• _Brief_
Print exactly the lines below between the line holding "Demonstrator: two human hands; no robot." and the line holding "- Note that", inclusive, and nothing more.

• _Supplied data_

:::::

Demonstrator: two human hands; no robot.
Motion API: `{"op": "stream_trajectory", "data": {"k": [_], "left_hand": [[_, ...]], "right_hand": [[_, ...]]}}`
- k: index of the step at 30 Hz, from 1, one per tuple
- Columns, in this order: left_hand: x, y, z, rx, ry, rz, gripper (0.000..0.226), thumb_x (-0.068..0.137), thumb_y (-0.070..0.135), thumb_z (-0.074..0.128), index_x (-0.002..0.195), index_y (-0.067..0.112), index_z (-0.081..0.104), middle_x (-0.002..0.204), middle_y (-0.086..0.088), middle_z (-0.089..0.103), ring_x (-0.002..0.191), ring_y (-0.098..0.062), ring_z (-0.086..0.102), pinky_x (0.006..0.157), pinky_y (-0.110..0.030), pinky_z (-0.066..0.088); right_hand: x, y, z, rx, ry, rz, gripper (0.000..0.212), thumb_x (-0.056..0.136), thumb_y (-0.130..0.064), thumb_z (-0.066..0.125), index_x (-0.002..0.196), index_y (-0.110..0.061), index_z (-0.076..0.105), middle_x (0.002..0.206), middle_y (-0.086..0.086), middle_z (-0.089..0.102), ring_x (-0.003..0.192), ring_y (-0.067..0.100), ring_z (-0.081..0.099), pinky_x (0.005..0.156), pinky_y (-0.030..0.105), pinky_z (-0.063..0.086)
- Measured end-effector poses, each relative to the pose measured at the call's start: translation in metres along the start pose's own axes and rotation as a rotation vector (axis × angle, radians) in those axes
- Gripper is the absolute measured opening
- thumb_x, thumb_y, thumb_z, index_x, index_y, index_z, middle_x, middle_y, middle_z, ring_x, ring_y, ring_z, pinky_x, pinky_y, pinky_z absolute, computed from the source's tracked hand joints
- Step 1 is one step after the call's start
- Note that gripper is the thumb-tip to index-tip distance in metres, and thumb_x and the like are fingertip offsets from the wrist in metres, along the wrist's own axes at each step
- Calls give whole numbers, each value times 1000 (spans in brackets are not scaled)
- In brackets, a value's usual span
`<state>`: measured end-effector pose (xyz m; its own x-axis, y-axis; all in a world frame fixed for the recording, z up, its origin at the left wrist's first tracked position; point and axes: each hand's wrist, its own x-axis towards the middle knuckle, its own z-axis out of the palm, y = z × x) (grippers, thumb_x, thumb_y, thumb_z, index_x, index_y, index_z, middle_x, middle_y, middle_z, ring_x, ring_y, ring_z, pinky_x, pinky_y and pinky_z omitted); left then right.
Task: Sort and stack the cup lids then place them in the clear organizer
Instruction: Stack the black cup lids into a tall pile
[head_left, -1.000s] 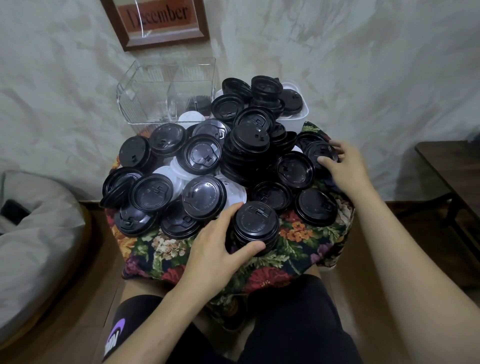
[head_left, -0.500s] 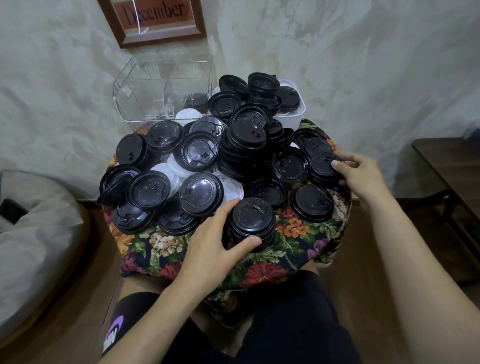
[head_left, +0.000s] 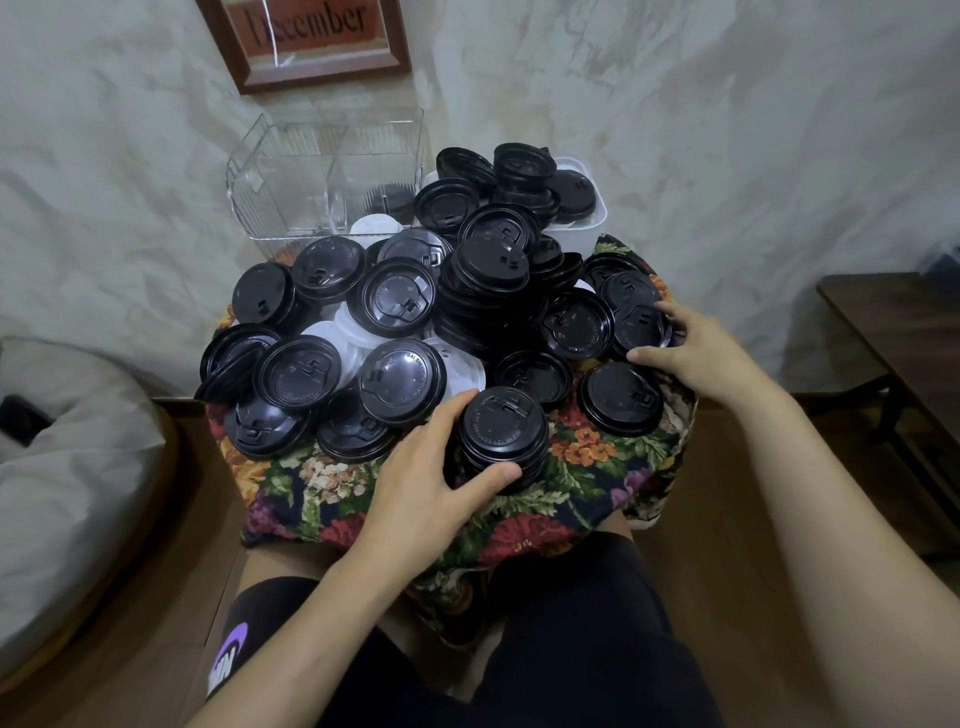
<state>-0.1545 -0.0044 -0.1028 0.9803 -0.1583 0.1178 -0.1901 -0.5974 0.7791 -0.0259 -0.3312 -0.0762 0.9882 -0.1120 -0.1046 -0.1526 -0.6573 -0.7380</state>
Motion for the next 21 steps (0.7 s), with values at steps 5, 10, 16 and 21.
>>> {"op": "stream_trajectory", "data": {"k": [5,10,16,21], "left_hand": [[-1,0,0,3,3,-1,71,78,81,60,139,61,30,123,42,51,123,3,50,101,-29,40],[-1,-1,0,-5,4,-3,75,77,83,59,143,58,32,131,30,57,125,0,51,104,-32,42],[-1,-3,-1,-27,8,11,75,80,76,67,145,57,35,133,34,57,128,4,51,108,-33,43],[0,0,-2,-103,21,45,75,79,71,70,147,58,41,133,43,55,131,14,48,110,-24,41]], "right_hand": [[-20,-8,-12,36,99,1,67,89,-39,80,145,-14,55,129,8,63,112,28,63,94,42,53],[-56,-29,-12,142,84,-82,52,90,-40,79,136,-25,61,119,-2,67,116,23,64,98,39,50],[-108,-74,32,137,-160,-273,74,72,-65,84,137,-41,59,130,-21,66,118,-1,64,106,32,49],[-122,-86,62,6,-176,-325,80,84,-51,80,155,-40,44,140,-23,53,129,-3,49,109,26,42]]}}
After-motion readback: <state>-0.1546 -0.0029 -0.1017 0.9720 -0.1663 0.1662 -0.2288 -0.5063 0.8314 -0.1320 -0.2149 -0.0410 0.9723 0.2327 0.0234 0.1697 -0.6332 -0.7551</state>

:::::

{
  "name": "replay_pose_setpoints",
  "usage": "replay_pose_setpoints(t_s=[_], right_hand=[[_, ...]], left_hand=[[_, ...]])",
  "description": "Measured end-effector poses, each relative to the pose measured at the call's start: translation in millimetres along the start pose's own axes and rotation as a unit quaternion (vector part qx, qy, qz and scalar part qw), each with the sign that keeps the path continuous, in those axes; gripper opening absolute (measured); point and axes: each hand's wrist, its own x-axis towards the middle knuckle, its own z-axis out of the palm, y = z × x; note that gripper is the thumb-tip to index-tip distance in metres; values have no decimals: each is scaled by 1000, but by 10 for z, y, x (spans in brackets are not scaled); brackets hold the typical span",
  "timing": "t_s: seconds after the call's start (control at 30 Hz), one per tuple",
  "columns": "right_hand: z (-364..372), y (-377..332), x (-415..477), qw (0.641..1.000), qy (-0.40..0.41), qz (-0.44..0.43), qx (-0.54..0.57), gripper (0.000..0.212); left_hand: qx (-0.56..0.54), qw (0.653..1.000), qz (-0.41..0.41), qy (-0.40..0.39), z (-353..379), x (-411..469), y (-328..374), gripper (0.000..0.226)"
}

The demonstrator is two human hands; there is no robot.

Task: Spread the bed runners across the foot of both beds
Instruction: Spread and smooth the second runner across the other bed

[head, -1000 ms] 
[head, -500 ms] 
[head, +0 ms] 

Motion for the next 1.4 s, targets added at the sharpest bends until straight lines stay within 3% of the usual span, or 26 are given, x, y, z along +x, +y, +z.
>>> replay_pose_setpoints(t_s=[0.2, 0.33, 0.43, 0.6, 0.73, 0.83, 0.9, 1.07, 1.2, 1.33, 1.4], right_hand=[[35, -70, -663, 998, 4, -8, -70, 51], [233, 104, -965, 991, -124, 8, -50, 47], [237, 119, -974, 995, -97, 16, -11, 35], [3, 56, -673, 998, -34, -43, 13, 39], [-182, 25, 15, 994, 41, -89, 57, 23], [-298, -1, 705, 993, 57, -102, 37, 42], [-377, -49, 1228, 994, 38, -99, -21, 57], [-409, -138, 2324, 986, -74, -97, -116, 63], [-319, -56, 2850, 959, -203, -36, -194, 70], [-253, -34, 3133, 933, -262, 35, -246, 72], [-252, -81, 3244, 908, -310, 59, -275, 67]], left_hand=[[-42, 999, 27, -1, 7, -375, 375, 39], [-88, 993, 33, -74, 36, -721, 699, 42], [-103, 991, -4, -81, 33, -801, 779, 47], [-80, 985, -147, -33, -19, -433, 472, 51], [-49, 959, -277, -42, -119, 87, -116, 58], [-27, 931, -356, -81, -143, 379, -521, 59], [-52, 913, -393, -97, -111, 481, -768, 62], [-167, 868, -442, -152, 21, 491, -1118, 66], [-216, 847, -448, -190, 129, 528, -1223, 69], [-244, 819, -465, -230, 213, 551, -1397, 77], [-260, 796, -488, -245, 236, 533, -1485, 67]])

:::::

• _Expected output_
Demonstrator: two human hands; no robot.
Motion API: `{"op": "stream_trajectory", "data": {"k": [_], "left_hand": [[_, ...]], "right_hand": [[_, ...]]}}`
- k: index of the step at 30 Hz, from 1, one per tuple
- Columns, in this order: left_hand: x, y, z, rx, ry, rz, gripper (0.000..0.226), thumb_x (-0.068..0.137), thumb_y (-0.070..0.135), thumb_z (-0.074..0.128), index_x (-0.002..0.195), index_y (-0.067..0.112), index_z (-0.081..0.104), middle_x (-0.002..0.204), middle_y (-0.086..0.088), middle_z (-0.089..0.103), ring_x (-0.002..0.191), ring_y (-0.098..0.062), ring_z (-0.086..0.102), pinky_x (0.006..0.157), pinky_y (-0.110..0.030), pinky_z (-0.066..0.088); right_hand: x, y, z, rx, ry, rz, gripper (0.000..0.212), thumb_x (-0.056..0.136), thumb_y (-0.130..0.064), thumb_z (-0.066..0.125), index_x (-0.002..0.196), index_y (-0.110..0.061), index_z (-0.076..0.105), middle_x (0.002..0.206), middle_y (-0.086..0.086), middle_z (-0.089..0.102), ring_x (-0.003..0.192), ring_y (-0.067..0.100), ring_z (-0.081..0.099), pinky_x (0.005..0.156), pinky_y (-0.030..0.105), pinky_z (-0.063..0.086)
- Measured end-effector poses, each relative to the pose measured at the call's start: translation in metres along the start pose's own axes and rotation as a rotation vector (axis × angle, radians) in those axes
- Gripper is the absolute measured opening
- thumb_x, thumb_y, thumb_z, index_x, index_y, index_z, middle_x, middle_y, middle_z, ring_x, ring_y, ring_z, pinky_x, pinky_y, pinky_z absolute, computed from the source's tracked hand joints
- Step 1 is one step after the call's start
- Note that gripper is the thumb-tip to index-tip distance in metres, and thumb_x and the like are fingertip offsets from the wrist in metres, along the wrist's own axes at each step

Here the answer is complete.